On April 3rd, I attended a CIS lecture by John Glaser, Director of Foreign Policy Studies at the Cato Institute, entitled “What is America’s Interest in the Middle East?” I entered the event with a healthy dose of skepticism for the Cato Institute (a libertarian-aligned think tank) after some preemptive Google searches and personal disagreement with libertarian-ism in general. However, my final impressions were not all bad and I found myself agreeing with a couple of his stances on past US foreign policy moves in the region. However, I ultimately did disagree with what I gleaned to be his answer to the event’s title– he implied that the US does not possess any, or at least ought not act on, interests in the Middle East.
Mr. Glaser began by establishing the three biggest interests that have defined US Foreign Policy in the Middle East: oil, terrorism, and sticking to our traditional allies and foes. With each of these subjects, I agreed with his rather cynical view that the U.S.’s actions within these spheres have largely been harmful and self-interested; yet his opinion that the U.S., its businesses, and politics would ever allow for a complete end to our involvement within each of these spheres is unrealistic. For example, while the U.S. has launched wars in the name of oil(Operation Desert Storm and Sheild) and made excuses about protecting human rights as an excuse for its protection, it would be bad policy making to assume that the U.S. would ever not care about oil. Also, in regards to his last section about allies and foes, it would be foolish to completely reject the utility that ally-making in the region holds for the U.S.

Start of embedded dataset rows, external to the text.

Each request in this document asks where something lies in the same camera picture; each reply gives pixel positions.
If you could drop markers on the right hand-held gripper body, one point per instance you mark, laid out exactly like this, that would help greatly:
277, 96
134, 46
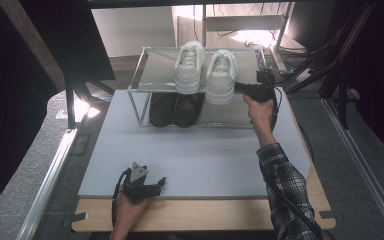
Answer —
261, 91

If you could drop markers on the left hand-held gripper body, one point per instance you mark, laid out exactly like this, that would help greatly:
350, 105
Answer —
140, 191

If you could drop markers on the white sneaker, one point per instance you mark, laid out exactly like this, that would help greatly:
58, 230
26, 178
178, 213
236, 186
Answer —
188, 71
220, 80

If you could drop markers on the black slipper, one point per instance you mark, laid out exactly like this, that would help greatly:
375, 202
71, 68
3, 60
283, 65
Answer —
188, 111
161, 110

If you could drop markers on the two-tier metal shoe rack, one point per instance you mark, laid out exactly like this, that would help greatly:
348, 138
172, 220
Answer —
156, 71

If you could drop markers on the person's right hand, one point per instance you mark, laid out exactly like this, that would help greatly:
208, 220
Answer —
261, 116

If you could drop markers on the light grey board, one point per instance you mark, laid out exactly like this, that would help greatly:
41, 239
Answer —
196, 160

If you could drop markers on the black tape piece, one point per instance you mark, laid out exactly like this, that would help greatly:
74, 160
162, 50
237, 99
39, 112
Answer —
330, 215
76, 218

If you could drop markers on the black metal stand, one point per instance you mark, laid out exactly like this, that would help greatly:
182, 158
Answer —
341, 76

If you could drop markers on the black tripod stand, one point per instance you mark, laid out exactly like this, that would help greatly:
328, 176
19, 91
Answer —
70, 106

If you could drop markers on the brown diagonal beam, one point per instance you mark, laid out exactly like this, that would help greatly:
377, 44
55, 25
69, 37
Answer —
36, 43

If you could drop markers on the white metal frame desk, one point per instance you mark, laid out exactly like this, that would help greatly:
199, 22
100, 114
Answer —
240, 23

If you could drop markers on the aluminium rail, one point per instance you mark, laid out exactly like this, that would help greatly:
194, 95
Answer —
363, 166
46, 186

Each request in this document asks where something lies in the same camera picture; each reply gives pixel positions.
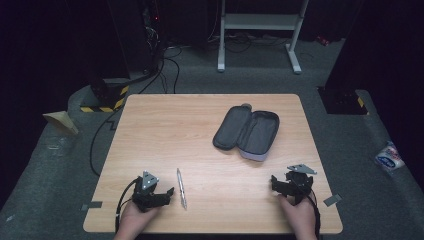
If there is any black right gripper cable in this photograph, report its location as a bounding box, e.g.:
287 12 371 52
306 190 322 240

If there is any long black floor cable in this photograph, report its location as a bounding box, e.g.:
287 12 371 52
88 56 182 178

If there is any open grey pencil case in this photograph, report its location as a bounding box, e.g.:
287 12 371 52
212 103 281 163

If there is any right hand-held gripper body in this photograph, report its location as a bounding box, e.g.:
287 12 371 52
282 163 318 205

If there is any small red object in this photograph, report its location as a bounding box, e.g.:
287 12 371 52
315 34 332 47

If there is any black yellow striped stand base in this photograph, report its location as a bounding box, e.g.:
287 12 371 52
79 77 130 114

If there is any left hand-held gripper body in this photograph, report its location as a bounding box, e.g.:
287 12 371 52
131 170 168 213

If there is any black stand base yellow mark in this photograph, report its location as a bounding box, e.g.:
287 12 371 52
317 86 370 116

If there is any silver pen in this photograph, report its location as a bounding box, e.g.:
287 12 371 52
176 167 188 211

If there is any beige cardboard piece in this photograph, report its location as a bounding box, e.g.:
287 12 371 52
42 110 80 136

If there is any dark equipment rack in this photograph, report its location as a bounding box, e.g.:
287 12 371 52
106 0 169 76

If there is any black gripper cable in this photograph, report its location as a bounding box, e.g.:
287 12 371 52
306 190 322 240
114 177 140 233

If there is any grey tape strip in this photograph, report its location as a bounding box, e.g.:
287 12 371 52
322 193 343 207
80 200 104 212

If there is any white metal stand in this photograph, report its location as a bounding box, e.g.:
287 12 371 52
216 0 310 75

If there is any person's right hand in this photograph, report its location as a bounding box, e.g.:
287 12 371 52
277 193 318 240

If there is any black cable bundle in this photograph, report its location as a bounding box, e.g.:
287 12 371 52
206 30 291 54

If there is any person's left hand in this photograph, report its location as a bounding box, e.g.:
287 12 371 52
114 200 160 240

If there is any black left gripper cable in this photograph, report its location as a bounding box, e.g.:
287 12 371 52
114 177 140 233

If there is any white packet blue print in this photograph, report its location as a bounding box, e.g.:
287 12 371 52
374 140 407 172

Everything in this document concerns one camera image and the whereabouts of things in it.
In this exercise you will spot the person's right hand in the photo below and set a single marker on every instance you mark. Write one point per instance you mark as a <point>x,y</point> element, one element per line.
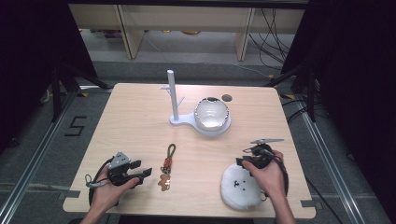
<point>269,180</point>

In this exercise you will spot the dark curtain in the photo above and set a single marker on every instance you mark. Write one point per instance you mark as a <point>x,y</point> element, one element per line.
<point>31,62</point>
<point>355,77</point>

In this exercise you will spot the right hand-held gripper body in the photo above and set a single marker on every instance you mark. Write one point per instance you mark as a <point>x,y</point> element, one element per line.
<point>261,154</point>

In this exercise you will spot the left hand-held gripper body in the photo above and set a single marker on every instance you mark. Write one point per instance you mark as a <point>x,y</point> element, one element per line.
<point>120,174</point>

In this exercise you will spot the beige wooden desk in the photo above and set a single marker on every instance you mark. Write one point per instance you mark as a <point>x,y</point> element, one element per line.
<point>186,18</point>

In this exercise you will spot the aluminium floor rail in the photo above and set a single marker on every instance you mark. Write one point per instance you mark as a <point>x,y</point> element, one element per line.
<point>34,158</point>
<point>330,168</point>

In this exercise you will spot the silver metal bowl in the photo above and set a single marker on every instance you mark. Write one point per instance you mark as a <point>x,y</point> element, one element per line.
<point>211,113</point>

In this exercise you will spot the white plush toy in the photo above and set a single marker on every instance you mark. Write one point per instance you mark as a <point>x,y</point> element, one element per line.
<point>238,188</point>

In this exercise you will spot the black metal stand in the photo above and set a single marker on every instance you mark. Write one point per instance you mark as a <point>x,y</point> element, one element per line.
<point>306,90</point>
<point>62,90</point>

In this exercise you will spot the white hook stand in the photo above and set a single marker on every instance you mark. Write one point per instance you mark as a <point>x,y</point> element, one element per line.
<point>186,119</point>

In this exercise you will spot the person's left hand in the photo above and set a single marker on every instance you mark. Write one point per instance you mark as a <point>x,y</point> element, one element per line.
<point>106,193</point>

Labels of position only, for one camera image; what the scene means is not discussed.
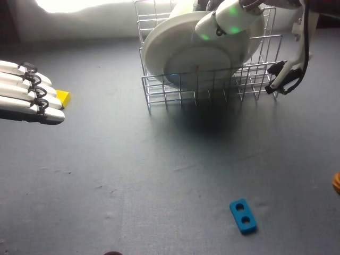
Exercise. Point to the dark brown round object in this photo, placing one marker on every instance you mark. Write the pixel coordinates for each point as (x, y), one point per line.
(114, 253)

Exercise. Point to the yellow rectangular block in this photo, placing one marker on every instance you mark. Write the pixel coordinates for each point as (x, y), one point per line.
(66, 98)

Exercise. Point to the orange ridged object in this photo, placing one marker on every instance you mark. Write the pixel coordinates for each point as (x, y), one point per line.
(337, 183)

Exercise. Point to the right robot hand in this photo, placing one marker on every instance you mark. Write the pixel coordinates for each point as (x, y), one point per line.
(231, 18)

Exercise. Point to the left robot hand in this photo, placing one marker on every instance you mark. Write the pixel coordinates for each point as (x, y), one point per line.
(24, 103)

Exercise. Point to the blue block with two holes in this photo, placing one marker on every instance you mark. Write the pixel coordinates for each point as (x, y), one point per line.
(243, 216)

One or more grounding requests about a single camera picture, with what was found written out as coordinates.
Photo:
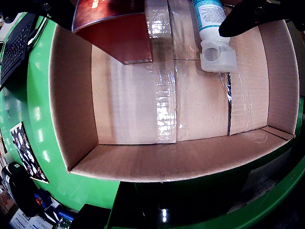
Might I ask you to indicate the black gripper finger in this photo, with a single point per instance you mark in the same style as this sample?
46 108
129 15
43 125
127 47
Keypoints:
57 9
250 16

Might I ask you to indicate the red brown product box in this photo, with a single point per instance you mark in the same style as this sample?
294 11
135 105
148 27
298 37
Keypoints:
119 35

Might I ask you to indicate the shallow cardboard tray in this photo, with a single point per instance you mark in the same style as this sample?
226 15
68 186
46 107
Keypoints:
133 107

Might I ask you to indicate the blue red small item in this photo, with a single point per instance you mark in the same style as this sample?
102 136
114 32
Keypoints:
41 198

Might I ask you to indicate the red printed cardboard box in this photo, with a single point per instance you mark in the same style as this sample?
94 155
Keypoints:
6 200

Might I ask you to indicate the white spray bottle teal label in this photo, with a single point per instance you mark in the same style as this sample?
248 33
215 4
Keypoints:
214 55

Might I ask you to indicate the black keyboard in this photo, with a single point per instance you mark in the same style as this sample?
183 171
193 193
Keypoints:
16 47

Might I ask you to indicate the black white patterned card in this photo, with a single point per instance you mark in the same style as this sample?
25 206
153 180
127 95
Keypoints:
27 152

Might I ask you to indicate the black rounded object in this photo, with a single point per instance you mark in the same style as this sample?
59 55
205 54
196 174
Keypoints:
26 193

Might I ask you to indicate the black desktop device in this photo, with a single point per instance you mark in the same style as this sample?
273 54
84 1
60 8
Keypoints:
93 217

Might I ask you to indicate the white printed papers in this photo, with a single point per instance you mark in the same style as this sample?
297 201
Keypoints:
31 221

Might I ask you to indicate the green metal shelf frame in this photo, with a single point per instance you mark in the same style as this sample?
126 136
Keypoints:
214 205

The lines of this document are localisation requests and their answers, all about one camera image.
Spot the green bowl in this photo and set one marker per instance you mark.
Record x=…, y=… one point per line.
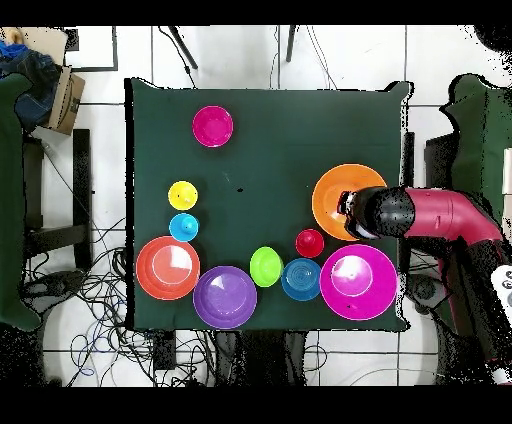
x=266, y=266

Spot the small crimson bowl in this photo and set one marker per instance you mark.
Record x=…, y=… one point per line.
x=212, y=126

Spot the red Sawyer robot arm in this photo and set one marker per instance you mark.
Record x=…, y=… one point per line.
x=440, y=214

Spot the dark green tablecloth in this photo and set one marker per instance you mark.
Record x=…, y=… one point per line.
x=260, y=160

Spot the red cup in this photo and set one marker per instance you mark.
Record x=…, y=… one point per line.
x=309, y=243

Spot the large orange bowl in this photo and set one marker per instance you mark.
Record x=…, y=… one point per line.
x=326, y=200

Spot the blue cup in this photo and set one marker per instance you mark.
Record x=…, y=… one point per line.
x=184, y=227

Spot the yellow cup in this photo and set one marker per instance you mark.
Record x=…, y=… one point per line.
x=182, y=195

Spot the blue bowl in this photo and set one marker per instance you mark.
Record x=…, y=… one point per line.
x=300, y=278

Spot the purple bowl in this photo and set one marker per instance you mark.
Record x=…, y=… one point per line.
x=224, y=300

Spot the red-orange bowl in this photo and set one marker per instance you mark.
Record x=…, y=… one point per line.
x=168, y=267

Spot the large pink bowl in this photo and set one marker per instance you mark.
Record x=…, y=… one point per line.
x=358, y=282

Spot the black tripod leg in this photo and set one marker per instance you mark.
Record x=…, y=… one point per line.
x=290, y=43
x=182, y=46

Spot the brown cardboard box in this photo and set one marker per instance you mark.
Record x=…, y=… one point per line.
x=66, y=100

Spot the dark green side cloth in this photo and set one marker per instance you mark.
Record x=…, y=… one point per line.
x=480, y=152
x=10, y=200

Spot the blue fabric bundle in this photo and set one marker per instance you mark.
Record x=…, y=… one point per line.
x=32, y=80

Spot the black stool frame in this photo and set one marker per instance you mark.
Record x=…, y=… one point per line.
x=82, y=192

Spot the black pedestal foot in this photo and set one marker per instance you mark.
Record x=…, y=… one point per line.
x=56, y=284
x=424, y=290

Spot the white panel black frame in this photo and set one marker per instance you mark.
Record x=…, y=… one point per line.
x=90, y=48

Another element of his argument that I took fault with (or, rather, the lack of this element) was his disregard for the U.S.’s responsibility to correct or even acknowledge the problems it has created in the Middle East. His reasoning for wanting to decrease our presence in the region came off as “Well, whether or not we messed things up, we could mess things up more if we choose to continue to our involvement and fix their problems and accumulate high costs in the process, so let’s not even try!” This was insensitive to the great deal of harm we have caused and ignored the fact that if we leave the Middle East, another power will take our place: namely, Russia. I am convinced that the U.S. could do much more in the name of justice and help than Putin would.
So, while I may not have walked away from this event with a changed mind, it was still interesting and I found myself content and proud of the strides I have made in learning about the world since starting my IAS major– a few years ago, I would have accepted John Glaser’s lecture word for word. There is nothing better for your worldview than testing and challenging it against someone else’s opposing one!